Return exactly those lines of the material below that fall between the line holding "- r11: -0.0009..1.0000" and the line holding "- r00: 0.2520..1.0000", inclusive.

== Data excerpts ==

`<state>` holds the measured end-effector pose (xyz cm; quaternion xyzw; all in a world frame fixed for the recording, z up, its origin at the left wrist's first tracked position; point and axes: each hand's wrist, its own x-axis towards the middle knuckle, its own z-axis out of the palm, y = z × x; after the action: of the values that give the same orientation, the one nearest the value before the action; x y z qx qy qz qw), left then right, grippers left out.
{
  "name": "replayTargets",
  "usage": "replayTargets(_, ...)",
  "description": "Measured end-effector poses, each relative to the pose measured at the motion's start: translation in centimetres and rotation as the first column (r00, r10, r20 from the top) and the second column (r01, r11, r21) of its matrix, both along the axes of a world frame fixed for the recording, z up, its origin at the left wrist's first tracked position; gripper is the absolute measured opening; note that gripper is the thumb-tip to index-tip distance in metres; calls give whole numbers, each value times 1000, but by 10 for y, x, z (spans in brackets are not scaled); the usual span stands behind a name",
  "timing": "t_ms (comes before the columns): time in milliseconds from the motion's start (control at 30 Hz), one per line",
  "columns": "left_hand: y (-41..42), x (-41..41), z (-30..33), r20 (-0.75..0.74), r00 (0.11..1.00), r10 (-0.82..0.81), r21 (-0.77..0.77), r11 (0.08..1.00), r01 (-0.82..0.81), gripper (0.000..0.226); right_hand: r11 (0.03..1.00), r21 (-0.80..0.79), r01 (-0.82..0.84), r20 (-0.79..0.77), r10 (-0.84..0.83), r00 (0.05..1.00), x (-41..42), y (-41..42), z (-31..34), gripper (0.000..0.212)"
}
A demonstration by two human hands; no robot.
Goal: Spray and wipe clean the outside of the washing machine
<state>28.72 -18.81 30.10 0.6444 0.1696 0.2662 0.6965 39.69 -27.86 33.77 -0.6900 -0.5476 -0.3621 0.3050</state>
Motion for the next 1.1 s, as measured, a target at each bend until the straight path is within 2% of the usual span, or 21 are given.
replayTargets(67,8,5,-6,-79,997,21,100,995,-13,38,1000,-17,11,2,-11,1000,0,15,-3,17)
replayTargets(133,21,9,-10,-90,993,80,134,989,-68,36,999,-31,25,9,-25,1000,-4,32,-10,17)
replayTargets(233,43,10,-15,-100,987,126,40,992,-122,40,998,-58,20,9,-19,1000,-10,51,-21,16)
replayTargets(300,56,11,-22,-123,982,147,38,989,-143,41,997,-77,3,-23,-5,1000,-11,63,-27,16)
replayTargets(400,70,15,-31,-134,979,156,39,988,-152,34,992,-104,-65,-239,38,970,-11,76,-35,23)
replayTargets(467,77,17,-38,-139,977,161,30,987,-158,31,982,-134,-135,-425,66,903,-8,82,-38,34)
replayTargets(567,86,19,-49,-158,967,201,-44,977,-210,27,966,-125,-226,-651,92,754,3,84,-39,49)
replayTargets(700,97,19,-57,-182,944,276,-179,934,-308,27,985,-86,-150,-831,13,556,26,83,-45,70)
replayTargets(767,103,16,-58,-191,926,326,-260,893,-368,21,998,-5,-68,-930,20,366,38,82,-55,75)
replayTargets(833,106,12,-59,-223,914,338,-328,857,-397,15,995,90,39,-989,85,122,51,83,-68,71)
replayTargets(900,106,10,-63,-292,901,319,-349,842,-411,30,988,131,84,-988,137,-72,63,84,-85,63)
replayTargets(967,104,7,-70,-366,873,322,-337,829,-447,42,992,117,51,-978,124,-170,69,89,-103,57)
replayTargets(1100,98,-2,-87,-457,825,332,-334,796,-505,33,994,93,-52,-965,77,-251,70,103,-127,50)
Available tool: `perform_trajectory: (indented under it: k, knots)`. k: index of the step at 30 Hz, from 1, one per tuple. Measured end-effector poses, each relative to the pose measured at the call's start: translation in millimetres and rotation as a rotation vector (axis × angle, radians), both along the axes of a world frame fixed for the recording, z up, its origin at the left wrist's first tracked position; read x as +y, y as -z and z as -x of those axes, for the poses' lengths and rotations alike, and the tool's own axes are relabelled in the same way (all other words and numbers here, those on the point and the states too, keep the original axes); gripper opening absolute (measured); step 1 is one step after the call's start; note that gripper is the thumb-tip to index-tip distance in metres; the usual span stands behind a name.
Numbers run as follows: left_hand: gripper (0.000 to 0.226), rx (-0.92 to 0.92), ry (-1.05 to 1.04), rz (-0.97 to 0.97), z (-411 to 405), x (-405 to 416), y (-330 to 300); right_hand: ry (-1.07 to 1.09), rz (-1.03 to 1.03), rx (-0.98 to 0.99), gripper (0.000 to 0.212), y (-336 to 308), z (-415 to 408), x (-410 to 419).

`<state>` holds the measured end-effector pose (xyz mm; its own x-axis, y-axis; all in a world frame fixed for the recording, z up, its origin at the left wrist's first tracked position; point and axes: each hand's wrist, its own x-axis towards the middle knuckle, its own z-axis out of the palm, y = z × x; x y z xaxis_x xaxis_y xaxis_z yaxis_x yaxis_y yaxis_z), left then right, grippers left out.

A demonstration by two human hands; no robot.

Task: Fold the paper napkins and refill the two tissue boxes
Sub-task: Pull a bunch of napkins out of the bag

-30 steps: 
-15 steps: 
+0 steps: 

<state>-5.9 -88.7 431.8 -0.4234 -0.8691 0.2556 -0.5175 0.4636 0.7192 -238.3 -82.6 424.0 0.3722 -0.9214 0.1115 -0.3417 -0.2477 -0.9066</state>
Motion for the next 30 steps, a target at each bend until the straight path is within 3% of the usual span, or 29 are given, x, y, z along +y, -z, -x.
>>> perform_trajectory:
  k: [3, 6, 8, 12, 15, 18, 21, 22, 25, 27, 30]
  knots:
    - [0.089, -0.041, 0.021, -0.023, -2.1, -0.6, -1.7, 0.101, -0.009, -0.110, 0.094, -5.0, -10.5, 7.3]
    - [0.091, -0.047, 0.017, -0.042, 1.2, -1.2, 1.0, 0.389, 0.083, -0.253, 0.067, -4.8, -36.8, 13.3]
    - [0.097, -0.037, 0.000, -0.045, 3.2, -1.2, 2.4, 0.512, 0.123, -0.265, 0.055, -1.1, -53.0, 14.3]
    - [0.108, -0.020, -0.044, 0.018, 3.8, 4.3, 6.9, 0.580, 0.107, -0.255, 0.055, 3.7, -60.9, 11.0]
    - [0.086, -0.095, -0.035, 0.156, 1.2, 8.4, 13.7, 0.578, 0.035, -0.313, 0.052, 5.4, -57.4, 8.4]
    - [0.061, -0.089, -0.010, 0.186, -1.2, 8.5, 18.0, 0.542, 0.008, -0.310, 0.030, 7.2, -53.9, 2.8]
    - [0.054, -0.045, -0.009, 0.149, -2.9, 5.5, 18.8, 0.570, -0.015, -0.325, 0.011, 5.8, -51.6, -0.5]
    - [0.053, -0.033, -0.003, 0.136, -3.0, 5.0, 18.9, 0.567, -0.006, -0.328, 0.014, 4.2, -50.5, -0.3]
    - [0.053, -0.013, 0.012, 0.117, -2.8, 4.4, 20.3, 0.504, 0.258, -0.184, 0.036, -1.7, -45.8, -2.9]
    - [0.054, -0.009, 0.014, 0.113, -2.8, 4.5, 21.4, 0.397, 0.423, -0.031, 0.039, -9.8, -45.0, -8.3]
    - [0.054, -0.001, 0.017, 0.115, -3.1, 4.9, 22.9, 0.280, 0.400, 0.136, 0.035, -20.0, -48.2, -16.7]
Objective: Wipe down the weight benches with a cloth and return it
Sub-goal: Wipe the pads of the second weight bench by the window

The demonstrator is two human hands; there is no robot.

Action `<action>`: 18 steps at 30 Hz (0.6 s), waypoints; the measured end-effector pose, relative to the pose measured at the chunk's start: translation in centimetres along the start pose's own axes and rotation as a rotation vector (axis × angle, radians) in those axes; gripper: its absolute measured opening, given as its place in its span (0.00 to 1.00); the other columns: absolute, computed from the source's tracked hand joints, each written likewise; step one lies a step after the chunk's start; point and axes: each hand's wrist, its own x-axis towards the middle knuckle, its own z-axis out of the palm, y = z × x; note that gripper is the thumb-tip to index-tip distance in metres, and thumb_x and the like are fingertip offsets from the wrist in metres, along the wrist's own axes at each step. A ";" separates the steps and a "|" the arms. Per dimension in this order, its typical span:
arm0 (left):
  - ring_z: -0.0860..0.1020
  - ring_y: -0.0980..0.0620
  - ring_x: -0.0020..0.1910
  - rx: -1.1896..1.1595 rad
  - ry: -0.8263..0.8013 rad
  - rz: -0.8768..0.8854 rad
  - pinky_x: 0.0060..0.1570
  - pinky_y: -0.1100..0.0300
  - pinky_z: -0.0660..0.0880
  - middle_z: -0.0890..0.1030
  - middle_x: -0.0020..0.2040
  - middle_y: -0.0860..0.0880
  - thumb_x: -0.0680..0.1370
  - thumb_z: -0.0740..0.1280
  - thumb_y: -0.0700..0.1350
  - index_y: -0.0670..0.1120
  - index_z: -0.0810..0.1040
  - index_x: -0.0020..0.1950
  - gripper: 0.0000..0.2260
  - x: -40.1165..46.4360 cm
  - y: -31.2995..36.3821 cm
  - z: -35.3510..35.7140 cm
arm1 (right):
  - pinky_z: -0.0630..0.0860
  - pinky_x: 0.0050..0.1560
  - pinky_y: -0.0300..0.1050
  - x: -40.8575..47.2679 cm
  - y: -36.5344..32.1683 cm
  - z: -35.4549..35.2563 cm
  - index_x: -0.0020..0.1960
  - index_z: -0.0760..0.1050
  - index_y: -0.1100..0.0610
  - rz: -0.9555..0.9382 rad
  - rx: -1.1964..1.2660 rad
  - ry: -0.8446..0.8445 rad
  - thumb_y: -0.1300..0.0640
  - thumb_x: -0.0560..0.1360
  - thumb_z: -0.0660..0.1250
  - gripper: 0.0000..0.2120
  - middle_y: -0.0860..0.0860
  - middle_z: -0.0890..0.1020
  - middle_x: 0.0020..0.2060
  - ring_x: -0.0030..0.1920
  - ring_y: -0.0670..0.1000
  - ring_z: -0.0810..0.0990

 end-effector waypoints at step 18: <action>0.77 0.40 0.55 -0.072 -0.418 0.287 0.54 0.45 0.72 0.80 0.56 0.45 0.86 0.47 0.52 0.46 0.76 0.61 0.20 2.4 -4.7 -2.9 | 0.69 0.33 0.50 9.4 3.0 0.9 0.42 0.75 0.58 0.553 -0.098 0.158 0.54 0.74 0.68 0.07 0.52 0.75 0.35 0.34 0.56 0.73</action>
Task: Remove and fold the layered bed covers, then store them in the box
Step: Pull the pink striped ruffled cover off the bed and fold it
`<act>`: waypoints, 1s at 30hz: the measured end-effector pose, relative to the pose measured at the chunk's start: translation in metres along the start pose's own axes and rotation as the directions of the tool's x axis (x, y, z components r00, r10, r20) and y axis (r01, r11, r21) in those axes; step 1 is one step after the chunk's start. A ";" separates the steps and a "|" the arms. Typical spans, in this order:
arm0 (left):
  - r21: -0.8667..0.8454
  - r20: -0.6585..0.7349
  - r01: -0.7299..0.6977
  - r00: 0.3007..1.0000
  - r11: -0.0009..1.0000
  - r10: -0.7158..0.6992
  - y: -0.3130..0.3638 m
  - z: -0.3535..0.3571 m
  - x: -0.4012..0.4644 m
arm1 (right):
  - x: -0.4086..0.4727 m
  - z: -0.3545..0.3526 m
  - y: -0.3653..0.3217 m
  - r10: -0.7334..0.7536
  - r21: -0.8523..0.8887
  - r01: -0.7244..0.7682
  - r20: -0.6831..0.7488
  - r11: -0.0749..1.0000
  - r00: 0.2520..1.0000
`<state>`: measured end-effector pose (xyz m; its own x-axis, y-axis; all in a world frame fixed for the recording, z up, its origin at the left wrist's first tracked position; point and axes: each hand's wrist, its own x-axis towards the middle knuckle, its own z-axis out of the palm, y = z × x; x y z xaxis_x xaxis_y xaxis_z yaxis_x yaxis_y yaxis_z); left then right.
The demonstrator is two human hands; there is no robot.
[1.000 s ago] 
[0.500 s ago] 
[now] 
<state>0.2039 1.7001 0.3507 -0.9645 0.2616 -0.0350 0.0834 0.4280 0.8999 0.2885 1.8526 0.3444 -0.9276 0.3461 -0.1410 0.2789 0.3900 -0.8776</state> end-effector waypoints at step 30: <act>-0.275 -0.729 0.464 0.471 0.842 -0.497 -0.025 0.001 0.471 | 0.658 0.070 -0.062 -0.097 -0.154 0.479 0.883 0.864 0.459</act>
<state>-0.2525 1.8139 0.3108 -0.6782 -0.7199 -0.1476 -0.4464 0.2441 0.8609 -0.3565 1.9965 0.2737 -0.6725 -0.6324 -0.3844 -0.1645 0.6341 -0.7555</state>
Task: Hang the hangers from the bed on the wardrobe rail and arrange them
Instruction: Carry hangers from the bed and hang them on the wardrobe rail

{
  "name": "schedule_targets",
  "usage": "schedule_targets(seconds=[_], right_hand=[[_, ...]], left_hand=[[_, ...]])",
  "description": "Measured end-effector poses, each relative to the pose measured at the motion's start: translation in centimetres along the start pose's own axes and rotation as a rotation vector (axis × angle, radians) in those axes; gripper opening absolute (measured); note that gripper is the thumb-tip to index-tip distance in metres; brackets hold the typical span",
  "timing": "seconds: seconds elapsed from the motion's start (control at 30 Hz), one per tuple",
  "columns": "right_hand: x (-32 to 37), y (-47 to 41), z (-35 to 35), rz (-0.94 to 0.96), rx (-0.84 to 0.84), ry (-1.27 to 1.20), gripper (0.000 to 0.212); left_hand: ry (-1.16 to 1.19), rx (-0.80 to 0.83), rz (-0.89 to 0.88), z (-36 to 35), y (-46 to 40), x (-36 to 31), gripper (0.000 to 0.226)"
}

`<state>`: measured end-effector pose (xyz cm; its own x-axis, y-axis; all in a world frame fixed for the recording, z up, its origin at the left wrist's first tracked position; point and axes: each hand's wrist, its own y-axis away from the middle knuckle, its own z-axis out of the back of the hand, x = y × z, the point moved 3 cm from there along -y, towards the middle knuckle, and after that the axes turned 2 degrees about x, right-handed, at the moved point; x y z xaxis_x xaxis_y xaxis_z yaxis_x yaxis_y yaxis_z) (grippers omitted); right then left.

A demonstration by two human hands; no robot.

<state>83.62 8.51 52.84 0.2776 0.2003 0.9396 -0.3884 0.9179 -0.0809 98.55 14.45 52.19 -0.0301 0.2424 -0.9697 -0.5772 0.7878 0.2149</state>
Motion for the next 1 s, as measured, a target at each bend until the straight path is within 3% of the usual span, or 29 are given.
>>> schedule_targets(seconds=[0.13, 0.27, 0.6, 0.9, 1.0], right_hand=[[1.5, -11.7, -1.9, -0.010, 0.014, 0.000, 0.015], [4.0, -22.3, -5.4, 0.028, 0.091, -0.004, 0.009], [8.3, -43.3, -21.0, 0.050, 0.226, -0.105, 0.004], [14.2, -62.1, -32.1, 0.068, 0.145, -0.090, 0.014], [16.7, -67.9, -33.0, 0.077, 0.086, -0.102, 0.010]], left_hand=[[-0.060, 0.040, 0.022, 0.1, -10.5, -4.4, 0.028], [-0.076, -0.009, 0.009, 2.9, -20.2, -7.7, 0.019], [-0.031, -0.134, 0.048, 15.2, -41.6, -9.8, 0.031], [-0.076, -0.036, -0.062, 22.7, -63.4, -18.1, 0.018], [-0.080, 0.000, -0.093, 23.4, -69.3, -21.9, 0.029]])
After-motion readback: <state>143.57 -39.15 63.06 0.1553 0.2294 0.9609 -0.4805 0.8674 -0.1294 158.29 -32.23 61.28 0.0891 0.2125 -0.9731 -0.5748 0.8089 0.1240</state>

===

_Solution to this exercise_
  - r11: -0.0009..1.0000
  - r10: -0.7158..0.6992
  - y: -0.3130..0.3638 m
  - z: -0.3535..0.3571 m
  - x: -0.4012..0.4644 m
arm1 (right):
  - x: -0.4086..0.4727 m
  - z: -0.3545..0.3526 m
  - y: -0.3653..0.3217 m
  - r10: -0.7334..0.7536
  - r21: -0.8523..0.8887
  - r01: -0.7244..0.7682
  - r20: -0.6831..0.7488
  - r11: -0.0749..1.0000
  - r00: 0.2520..1.0000

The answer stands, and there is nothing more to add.